PROBLEM DESCRIPTION: Write down the listing again exactly as it appears below, without its pictures.

THE DATA:
──────────────────────────────
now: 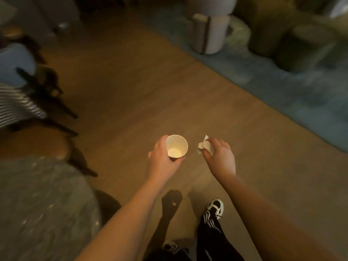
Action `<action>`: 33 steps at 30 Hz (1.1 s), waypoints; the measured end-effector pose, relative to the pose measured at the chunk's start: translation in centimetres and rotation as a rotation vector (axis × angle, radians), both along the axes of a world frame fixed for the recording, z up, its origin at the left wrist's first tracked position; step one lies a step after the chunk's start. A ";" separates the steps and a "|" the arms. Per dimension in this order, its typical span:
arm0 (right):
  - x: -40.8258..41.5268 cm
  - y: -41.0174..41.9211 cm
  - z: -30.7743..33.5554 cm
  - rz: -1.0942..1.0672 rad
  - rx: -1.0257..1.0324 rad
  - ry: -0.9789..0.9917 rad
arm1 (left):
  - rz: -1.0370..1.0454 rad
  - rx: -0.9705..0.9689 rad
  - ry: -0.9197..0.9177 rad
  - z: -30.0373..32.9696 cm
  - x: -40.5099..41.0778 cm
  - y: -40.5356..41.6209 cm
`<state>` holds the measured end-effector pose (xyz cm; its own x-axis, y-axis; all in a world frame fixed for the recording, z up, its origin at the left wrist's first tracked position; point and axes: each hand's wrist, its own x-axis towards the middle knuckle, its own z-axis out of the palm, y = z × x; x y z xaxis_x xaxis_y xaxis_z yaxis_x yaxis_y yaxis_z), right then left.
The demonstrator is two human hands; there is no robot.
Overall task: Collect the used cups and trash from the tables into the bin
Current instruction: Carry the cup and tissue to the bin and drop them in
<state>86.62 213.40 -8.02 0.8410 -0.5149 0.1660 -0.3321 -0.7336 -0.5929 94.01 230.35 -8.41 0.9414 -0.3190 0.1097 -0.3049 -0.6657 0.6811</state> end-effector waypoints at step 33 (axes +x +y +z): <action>-37.0 -58.2 2.0 -1.028 0.045 -0.007 | -0.991 -0.121 0.054 1.7 -24.0 -72.9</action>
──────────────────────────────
ANSWER TO THE PROBLEM:
now: 
Action `<action>`: 33 steps at 30 Hz (1.1 s), waypoints; the measured end-effector pose, relative to the pose measured at the chunk's start: translation in centimetres and rotation as a rotation vector (axis × angle, radians), both along the axes of a world frame fixed for the recording, z up, its origin at the left wrist's first tracked position; step one lies a step after the chunk's start. A ";" separates the steps and a "|" the arms. Per dimension in this order, its typical span:
arm0 (right):
  - x: -40.8258..41.5268 cm
  - y: -41.0174..41.9211 cm
  - z: -30.7743..33.5554 cm
  - rz: -1.0942..1.0672 rad
  - rx: -1.0257..1.0324 rad
  - ry: -0.9789..0.9917 rad
arm1 (left):
  - rz: -1.0370..1.0454 rad
  - rx: -0.9705..0.9689 rad
  - ry: -0.9197..0.9177 rad
  - z: -30.0373..32.9696 cm
  - x: -40.5099..41.0778 cm
  - y: -40.5356..41.6209 cm
`<state>` holds the measured end-effector pose (xyz cm; its own x-axis, y-axis; all in a world frame fixed for the recording, z up, its origin at the left wrist's first tracked position; point and axes: each hand's wrist, its own x-axis towards the middle knuckle, its own z-axis out of the palm, y = z × x; x y z xaxis_x xaxis_y xaxis_z yaxis_x yaxis_y yaxis_z), right then left.
The demonstrator is two human hands; there is no robot.
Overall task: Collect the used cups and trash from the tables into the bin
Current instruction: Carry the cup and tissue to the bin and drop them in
<state>86.62 213.40 -8.02 0.8410 -0.5149 0.1660 -0.3321 -0.7336 -0.5929 94.01 230.35 -8.41 0.9414 -0.3190 0.1097 -0.3049 -0.6657 0.6811</state> end-effector waypoints at step 33 (axes +x +y +z): <action>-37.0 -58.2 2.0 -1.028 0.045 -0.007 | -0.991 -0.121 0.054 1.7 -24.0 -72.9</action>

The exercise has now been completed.